Remember the thorough legislative debate in Georgia last winter to decide if it’s worth $7.8 million to embed ID photos on food stamp cards?
No, you don’t — because that debate didn’t take place. The legislation that calls for Georgia to implement food stamp photo IDs did receive lots of attention and publicity during the 2014 Georgia General Assembly. Most people called it the “food stamp drug-testing law” because that’s the part that got all the publicity.
Gov. Nathan Deal signed the bill into law last spring, but shelved plans to enforce its much-debated drug-testing provision when the state’s attorney general advised against it. Left to live on is the equally ill-advised and quietly approved plan to put photo IDs on food stamp cards.
The lack of debate about the photo ID provision is a shame, because nobody pointed out it doesn’t make much sense as a means to prevent fraud through food stamps, formally known as the Supplemental Nutrition Assistance Program.
Georgia lawmakers signed off on this with no budget office estimate of the cost to create a photo ID system for fraud prevention compared to the state’s expected financial gain. These estimates are often created for laws with smaller costs to the taxpayer. The first public reckoning of the true cost came during a state department’s meeting in late summer, when it was disclosed it will cost $7.8 million to launch the program by January 2016.
Supporters of the photo ID requirement argue photos on food stamp cards will prevent recipients from selling their card and PIN for cash.

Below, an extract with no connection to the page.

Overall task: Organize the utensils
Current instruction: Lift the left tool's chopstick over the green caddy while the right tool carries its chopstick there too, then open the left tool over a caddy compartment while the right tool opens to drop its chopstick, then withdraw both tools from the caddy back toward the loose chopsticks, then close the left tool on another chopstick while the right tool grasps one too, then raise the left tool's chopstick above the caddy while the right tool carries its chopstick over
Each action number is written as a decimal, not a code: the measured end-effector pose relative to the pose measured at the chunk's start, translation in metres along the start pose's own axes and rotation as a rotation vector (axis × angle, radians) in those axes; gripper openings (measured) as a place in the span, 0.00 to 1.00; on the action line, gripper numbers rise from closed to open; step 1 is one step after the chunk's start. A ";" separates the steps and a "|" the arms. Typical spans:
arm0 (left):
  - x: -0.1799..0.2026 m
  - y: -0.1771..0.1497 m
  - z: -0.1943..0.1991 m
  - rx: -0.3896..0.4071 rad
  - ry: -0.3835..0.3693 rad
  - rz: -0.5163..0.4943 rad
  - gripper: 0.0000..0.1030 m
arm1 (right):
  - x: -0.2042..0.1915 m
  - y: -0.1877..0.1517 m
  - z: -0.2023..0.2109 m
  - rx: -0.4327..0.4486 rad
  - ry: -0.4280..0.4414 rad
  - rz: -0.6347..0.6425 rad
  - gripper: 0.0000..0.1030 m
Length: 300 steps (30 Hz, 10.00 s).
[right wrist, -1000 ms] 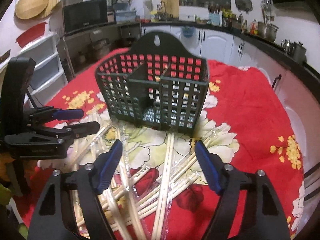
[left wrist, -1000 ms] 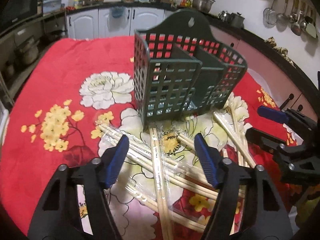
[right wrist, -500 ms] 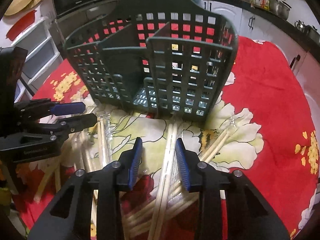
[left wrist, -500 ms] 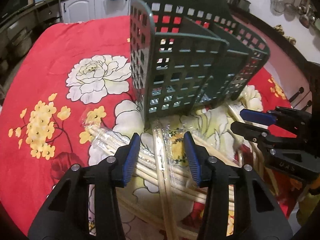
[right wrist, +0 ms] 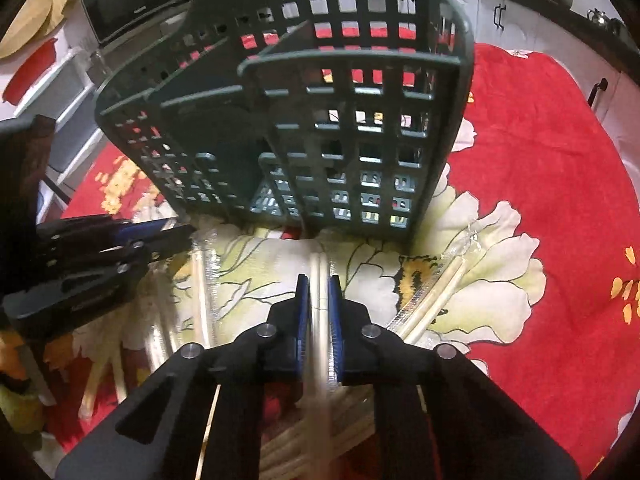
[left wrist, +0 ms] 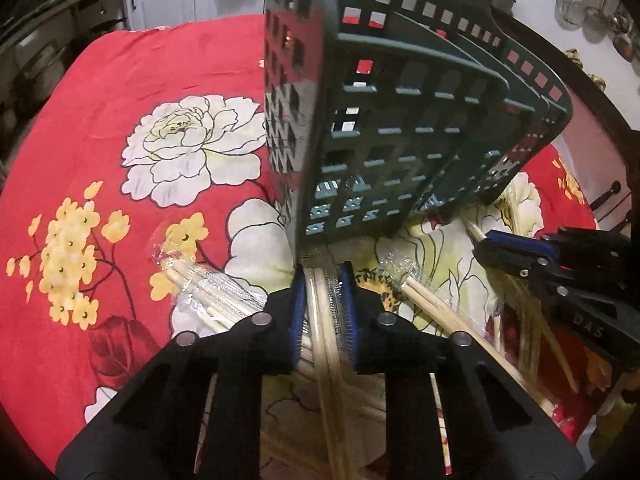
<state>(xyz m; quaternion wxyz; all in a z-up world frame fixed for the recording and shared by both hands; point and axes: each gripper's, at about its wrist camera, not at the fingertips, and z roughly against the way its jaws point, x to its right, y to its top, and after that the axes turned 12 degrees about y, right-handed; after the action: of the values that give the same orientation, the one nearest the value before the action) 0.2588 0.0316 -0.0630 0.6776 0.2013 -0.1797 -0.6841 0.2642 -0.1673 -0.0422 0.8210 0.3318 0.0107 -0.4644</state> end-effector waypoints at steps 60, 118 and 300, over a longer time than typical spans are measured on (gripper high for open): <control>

But this untested hypothesis conflicts with the facts.
Federal law says seniors, people with disabilities and other food stamp recipients who have trouble getting to the store are allowed to designate someone outside their household to shop for them. When one of these designated shoppers presents a food stamp card with someone else’s picture, cashiers will not know if the person is helping a home-bound senior or committing fraud.

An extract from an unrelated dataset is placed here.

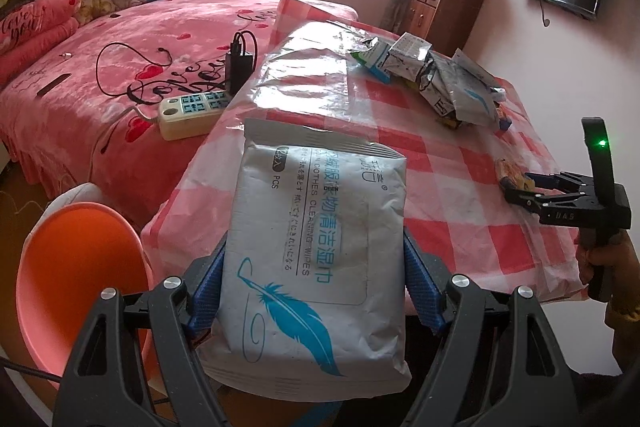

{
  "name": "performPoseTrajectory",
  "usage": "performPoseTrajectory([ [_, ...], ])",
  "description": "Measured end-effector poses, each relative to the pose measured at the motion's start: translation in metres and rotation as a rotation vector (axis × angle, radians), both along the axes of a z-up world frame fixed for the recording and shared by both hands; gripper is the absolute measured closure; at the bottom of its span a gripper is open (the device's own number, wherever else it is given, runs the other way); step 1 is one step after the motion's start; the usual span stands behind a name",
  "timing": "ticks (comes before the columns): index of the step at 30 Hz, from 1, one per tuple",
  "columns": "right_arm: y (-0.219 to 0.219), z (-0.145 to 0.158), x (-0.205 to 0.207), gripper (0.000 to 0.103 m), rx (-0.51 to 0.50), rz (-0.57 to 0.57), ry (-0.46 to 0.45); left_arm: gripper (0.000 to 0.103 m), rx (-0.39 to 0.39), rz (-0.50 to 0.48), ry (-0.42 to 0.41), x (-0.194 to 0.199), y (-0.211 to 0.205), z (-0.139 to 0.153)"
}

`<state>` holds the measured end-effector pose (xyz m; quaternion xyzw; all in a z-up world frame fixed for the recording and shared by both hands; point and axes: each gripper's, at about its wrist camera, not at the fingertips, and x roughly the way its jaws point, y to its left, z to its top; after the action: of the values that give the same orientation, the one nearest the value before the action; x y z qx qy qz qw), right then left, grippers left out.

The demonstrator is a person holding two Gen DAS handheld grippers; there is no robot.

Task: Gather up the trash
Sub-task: 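Lift the wipes packet with the left tool while the right tool grasps the yellow snack bag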

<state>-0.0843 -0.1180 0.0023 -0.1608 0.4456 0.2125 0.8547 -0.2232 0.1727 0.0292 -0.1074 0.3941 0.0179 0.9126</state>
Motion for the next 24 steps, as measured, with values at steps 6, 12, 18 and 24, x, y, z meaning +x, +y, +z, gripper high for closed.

Georgia’s misguided effort comes after years of progress by the U.S. Department of Agriculture to reduce food stamp fraud. The federal agency cut sales of food stamp benefits for cash by 75 percent over the past 15 years. Less than 1 percent of food stamp benefits are trafficked nationally.
Asking Georgia’s retailers to police food stamp fraud at the cash register demonstrates a fundamental misunderstanding of how the vast majority of fraud happens. It usually takes place on an organized scale in small stores with corrupt owners. Dishonest owners will not be deterred by photo IDs on food stamp cards, because they are a party to the crime.

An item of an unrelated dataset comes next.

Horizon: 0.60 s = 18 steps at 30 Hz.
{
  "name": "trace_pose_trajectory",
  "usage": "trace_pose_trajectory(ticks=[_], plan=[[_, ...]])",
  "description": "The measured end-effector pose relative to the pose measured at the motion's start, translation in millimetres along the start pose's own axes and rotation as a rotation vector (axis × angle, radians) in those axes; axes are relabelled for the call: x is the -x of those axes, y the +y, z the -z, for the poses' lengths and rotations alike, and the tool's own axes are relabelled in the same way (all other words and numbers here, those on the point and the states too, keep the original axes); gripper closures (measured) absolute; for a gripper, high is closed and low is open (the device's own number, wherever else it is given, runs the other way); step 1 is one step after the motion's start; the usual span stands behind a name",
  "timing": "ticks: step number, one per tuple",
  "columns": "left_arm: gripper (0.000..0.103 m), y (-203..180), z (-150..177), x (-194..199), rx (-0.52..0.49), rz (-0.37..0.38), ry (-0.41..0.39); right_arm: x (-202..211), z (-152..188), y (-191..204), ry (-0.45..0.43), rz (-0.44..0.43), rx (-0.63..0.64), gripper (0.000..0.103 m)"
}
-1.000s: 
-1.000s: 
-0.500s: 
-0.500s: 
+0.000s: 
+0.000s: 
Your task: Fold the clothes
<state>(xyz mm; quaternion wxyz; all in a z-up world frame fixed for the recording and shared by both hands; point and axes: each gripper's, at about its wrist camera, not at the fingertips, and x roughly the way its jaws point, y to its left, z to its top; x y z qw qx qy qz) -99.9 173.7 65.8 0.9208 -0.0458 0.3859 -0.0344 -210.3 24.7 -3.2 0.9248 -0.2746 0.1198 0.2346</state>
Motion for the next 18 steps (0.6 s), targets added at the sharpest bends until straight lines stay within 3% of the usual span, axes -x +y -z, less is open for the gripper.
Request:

The government in recent years replaced paper food stamp coupons with electronic debit cards, an essential tool to reduce fraud. Electronic tracking allows intricate computer programs to analyze food stamp transactions for patterns that indicate abuse. These systems alert federal and state law enforcement agencies to potential violations. When you see a headline about food stamp fraud, it is probably above a story that says the system worked to catch a criminal.
I’ve heard that one type of recipient fraud the food stamp photo ID is supposed to prevent is online sales that convert the benefit card into cash at less than face value. A quick check of a popular online classified website turned up two such ads in September, posted by people claiming to be from Georgia.
If that’s the problem we’re trying to solve, I think I have a better solution than the $7.8 million photo ID plan. Georgia can hire someone for the generous salary of $80,000 per year to monitor online classifieds for fraud.
There, we just saved $7.7 million.
Melissa Johnson is a policy analyst with the Georgia Budget & Policy Institute.